WORK TO BE COMPLETED ->
Your job with the data below is to output exactly the lines from the one holding "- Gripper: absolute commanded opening" down to the one holding "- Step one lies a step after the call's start", both included, and no others.

SUPPLIED INFORMATION ->
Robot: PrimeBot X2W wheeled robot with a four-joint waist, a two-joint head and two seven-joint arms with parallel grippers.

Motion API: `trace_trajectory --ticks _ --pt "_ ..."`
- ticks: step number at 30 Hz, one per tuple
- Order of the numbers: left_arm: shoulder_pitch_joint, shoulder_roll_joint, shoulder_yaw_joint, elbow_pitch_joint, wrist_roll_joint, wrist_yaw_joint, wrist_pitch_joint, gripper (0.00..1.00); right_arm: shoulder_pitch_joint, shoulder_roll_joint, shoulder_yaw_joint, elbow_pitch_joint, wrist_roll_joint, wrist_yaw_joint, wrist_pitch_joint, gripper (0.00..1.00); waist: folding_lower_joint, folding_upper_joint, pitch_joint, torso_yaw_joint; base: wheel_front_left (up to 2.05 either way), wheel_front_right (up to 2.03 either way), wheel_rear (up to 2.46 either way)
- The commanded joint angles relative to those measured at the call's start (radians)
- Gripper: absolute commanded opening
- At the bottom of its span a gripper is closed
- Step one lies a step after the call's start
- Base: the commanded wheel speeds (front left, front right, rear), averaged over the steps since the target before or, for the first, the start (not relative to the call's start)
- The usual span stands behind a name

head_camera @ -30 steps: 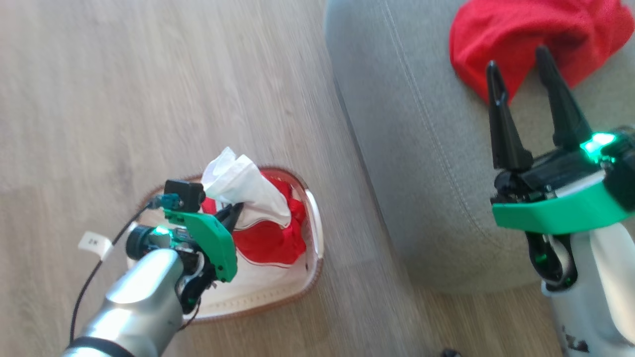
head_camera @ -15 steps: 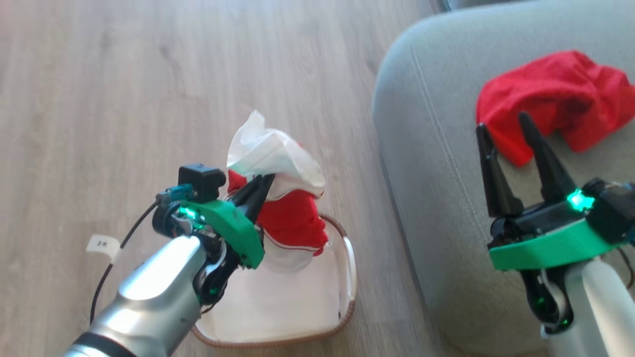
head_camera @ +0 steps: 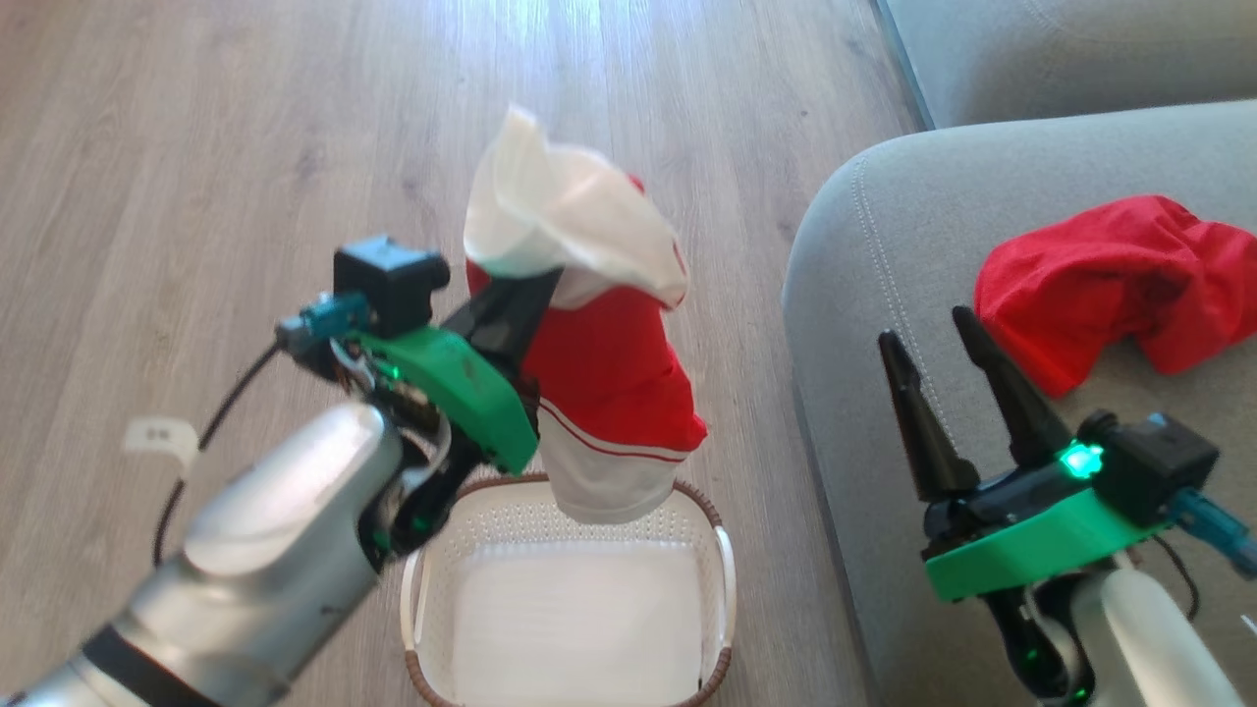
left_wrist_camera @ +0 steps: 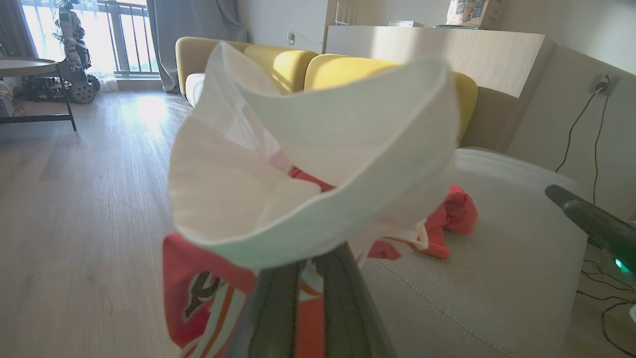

RESULT ->
- Gripper: absolute commanded opening
- At the bottom of its span a gripper is closed
- Step one lies a step after the call's start

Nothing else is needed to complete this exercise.